14 Responses to “Because Hadoop isn’t perfect: 8 ways to replace HDFS”

  1. Cameron

    The ParaScale distributed storage and computation platform perhaps deserves a mention here too as one of the early vendors that integrated Hadoop into the platform and submitted the filesystem plugin to the open source community back in 2009/2010 time frame. The ParaScale filesystem provided fast parallel ingest via standard NFS protocol, full read/write POSIX semantics, a distributed and replicated object store, global namespace, and many other enterprise features. Hitachi Data Systems acquired ParaScale in 2010.


  2. gengstrand

    I think that it is disingenuous to propose expensive proprietary solutions as alternatives to an open source solution. Perhaps a more valuable article would be to propose open source alternatives instead. At Zoosk, we used instead of Hadoop for the implementation of our activity feed. The Apache Solr project is our open source alternative to Hadoop.

    • Derrick Harris

      I think it depends on your use case. If you’re a Fortune 500 company, you might want to pay for performance, reliability, etc. And some alternative, such as Gluster (mentioned in comments), are open source but vendor-backed.

  3. Looks like most of the alternatives being promoted are highly expensive proprietary hardware based storage vendors who are feeling threatened by the RISE OF HDFS and crying wolf. Everyone knows that HDFS has its flaws but the benefits outweigh the drawbacks. It has got huge traction and in a few years will be the most dominant technology for data crunching. It is important for the storage vendors to re-invent themselves and not fight for a piece of the hadoop pie. That will mean slow decay for them.

    • Derrick Harris

      I saw your post, and Charles’ (from Cloudera) post. I think you’re both probably right that HDFS wins out in the end. By percentage, it’s probably very dominant now. But there will always be people looking for alternatives.

  4. Bill McColl

    Good post. At Cloudscale we tried using HDFS a while back. Given that we wanted to run realtime analytics, graph analytics, MPI, and bulk synchronous parallelism (BSP), as well as Hadoop, in a unified big data architecture, HDFS was a non-starter.

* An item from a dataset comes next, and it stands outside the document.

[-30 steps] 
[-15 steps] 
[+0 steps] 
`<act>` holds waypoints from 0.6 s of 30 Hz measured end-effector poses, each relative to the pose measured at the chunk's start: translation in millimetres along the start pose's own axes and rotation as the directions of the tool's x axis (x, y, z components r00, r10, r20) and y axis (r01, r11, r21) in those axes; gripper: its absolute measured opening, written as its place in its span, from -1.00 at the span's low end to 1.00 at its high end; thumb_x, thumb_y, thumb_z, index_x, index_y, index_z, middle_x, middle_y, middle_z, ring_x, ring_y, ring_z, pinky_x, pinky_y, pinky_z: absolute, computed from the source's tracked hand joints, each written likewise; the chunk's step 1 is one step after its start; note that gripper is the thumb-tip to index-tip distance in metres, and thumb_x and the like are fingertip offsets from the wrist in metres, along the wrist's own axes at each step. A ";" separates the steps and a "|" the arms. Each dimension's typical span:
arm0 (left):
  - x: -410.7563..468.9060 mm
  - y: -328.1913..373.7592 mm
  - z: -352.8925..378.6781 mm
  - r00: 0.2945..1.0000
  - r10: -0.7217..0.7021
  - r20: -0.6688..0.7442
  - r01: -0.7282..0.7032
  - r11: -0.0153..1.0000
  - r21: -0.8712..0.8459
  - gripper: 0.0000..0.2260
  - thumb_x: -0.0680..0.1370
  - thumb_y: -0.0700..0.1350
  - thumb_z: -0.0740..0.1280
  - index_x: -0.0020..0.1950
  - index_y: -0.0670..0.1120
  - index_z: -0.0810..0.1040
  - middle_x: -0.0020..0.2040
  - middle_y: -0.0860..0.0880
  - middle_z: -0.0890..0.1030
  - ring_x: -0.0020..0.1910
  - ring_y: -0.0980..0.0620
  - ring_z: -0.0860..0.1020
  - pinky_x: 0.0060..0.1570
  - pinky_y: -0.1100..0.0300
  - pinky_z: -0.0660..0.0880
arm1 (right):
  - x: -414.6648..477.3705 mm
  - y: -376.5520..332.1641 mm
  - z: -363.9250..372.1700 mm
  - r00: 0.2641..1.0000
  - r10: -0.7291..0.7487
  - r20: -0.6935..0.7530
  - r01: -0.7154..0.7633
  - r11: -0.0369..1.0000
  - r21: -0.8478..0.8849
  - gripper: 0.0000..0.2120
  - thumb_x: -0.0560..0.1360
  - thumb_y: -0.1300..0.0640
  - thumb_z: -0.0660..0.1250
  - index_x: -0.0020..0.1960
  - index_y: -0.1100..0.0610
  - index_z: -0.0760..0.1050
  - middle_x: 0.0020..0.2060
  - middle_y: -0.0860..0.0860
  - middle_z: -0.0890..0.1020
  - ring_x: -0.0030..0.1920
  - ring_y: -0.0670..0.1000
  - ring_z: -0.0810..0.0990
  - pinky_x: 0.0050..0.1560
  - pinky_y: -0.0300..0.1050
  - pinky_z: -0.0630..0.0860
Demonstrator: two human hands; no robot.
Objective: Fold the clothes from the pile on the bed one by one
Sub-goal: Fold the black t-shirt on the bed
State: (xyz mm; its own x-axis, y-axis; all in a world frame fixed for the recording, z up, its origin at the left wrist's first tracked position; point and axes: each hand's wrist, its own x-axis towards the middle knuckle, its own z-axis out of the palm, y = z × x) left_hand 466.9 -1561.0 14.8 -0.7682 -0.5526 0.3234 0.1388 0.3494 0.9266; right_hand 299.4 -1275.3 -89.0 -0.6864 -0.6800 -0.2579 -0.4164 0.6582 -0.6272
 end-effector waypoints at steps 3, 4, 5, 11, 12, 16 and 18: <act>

For our purposes, Lustre has proved to be a far better option as a super-fast and super-scalable file system foundation for a unified big data platform. Running Lustre on AWS clusters is new. We are probably the only company currently doing it. To help others get started, we posted how to do it here

    if you want to try out Lustre on cloud clusters for yourself.

  5. Hi Derrick,

    GlusterFS, and by extension Red Hat Storage, have a drop-in compatibility library today that allows you to augment or replace HDFS. The win for customers is that they have a unified data backend they can access either via hadoop operations or via traditional NAS methods, ie. NFS or the GlusterFS client.

  6. Adam Bane

    OpenStack Object Storage deserves a mention in this list. The Hadoop implementation for OpenStack removes the NameNode requirement and streams data directly from the object-store to compute memory (no staging on local disk required).

    The real significance here is OpenStack Storage has already been implemented at HP, Rackspace, and SoftLayer (among other IaaS providers) and can be deployed privately in the Enterprise. Hadoop projects that are started at small scale in these public clouds can easily be migrated in house. Similarly, an in house implementation can easily be extended to these providers for easy access to additional storage and compute resources.